Items from a dataset

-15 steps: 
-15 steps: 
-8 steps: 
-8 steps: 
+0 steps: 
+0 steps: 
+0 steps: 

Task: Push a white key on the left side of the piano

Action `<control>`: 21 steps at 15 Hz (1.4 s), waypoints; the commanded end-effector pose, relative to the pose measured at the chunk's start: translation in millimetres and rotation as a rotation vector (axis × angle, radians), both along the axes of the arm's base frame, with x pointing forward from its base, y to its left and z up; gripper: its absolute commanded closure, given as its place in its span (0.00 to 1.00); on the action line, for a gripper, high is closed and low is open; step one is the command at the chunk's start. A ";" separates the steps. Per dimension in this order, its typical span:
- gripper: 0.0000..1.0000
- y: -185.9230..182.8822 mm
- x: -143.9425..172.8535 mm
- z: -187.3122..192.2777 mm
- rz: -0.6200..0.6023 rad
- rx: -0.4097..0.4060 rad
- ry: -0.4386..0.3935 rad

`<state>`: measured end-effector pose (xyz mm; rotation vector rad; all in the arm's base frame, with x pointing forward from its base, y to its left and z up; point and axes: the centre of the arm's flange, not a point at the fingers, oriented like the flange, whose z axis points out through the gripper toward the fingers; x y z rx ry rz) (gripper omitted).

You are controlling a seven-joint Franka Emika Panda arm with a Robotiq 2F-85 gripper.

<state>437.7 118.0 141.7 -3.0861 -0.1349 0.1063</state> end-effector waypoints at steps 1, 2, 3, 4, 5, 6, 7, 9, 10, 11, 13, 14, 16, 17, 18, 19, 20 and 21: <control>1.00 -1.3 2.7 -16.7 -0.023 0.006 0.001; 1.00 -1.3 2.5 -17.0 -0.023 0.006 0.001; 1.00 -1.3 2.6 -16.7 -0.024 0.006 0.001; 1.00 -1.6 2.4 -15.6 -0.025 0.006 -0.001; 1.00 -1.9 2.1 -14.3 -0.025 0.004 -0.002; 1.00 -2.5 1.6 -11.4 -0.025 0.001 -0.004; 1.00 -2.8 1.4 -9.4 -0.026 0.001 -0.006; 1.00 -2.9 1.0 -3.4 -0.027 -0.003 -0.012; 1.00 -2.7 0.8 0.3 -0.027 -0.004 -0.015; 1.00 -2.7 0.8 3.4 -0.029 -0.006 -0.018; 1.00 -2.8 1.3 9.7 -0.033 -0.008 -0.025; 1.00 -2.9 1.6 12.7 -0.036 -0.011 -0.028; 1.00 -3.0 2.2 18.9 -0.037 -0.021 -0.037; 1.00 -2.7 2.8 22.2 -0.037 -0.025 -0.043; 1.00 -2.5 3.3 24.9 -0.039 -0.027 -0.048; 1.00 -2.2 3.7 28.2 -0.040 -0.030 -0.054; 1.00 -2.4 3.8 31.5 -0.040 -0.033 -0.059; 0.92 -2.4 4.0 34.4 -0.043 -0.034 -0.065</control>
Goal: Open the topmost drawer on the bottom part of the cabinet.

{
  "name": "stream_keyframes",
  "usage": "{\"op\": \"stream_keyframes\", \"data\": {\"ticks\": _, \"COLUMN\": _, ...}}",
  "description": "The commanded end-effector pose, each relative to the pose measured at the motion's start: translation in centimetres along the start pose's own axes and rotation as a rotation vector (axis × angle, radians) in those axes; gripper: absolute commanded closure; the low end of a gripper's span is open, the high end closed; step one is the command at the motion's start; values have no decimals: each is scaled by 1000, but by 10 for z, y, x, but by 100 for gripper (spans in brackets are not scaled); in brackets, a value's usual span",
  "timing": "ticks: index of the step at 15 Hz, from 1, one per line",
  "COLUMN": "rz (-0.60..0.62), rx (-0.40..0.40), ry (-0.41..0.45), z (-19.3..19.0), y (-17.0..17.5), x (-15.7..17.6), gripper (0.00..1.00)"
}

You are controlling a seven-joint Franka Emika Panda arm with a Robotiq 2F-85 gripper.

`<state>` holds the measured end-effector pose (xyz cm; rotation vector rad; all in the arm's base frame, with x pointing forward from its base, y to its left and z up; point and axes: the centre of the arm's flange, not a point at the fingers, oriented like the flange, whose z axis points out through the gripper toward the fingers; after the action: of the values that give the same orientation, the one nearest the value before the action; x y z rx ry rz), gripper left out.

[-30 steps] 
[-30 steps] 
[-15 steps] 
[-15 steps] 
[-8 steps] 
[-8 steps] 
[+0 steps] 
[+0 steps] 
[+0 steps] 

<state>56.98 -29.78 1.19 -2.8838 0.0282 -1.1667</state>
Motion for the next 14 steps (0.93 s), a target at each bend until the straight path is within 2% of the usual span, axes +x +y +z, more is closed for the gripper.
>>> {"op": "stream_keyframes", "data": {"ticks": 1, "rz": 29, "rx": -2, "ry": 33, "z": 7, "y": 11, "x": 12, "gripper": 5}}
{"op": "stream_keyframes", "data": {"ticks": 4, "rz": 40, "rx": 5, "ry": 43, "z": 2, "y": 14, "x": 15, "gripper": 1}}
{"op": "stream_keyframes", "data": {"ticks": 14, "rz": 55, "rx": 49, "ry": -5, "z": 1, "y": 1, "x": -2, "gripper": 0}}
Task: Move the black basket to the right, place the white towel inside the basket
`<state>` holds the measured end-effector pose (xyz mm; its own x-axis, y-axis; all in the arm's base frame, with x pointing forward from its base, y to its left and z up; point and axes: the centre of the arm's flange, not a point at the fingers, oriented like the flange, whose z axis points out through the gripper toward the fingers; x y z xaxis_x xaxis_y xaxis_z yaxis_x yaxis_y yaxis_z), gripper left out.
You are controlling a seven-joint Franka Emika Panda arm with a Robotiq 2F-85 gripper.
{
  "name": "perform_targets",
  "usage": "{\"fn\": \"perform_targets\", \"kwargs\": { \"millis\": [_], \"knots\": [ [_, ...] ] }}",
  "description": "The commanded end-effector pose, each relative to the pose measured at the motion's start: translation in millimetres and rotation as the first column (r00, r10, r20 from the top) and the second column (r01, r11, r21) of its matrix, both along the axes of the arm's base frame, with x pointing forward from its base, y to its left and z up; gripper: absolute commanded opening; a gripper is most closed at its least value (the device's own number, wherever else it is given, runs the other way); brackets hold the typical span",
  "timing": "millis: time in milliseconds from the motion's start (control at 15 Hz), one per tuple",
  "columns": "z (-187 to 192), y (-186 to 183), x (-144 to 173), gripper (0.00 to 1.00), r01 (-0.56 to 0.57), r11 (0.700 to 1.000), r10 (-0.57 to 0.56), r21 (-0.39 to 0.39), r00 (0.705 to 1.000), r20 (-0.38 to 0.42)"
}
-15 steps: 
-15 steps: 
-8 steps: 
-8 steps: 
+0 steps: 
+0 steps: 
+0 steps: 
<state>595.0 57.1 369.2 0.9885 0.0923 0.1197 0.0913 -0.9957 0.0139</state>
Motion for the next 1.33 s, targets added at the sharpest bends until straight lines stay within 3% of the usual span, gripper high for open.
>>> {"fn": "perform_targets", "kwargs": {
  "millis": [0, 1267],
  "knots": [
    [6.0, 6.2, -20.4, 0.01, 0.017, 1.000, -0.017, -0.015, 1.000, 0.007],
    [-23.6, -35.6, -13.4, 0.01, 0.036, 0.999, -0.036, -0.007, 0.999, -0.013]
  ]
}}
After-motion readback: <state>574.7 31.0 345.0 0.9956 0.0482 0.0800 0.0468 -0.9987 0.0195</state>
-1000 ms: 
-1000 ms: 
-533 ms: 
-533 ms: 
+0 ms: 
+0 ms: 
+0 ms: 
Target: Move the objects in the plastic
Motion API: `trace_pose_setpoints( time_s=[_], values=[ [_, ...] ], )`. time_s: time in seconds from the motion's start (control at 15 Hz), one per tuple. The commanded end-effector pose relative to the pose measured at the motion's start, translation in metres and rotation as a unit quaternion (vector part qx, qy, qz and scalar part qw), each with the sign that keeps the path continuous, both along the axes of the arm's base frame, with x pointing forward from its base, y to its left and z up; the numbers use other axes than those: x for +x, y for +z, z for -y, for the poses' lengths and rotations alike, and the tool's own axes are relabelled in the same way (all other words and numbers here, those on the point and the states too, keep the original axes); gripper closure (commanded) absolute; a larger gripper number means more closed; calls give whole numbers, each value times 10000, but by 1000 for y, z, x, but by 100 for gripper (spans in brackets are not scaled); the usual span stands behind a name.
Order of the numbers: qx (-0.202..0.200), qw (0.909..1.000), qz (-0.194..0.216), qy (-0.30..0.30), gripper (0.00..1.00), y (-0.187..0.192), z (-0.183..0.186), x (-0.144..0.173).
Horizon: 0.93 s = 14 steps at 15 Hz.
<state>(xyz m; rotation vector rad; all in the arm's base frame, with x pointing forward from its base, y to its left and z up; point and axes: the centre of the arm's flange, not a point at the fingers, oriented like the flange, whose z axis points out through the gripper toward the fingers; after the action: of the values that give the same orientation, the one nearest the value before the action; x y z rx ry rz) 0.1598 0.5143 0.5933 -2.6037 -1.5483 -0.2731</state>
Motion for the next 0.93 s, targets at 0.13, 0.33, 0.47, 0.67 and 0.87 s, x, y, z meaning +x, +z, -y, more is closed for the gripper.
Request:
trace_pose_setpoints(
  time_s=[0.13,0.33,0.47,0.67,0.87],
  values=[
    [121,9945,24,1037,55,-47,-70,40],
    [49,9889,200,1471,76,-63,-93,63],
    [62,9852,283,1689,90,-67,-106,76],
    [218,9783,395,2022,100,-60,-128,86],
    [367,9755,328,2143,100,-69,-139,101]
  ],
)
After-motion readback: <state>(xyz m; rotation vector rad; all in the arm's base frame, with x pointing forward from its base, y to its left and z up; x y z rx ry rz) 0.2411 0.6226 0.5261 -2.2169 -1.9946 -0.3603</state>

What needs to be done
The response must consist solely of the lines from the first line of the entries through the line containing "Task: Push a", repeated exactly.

Exercise result
-15 steps: 
-15 steps: 
-8 steps: 
-8 steps: 
+0 steps: 
+0 steps: 
+0 steps: 

Task: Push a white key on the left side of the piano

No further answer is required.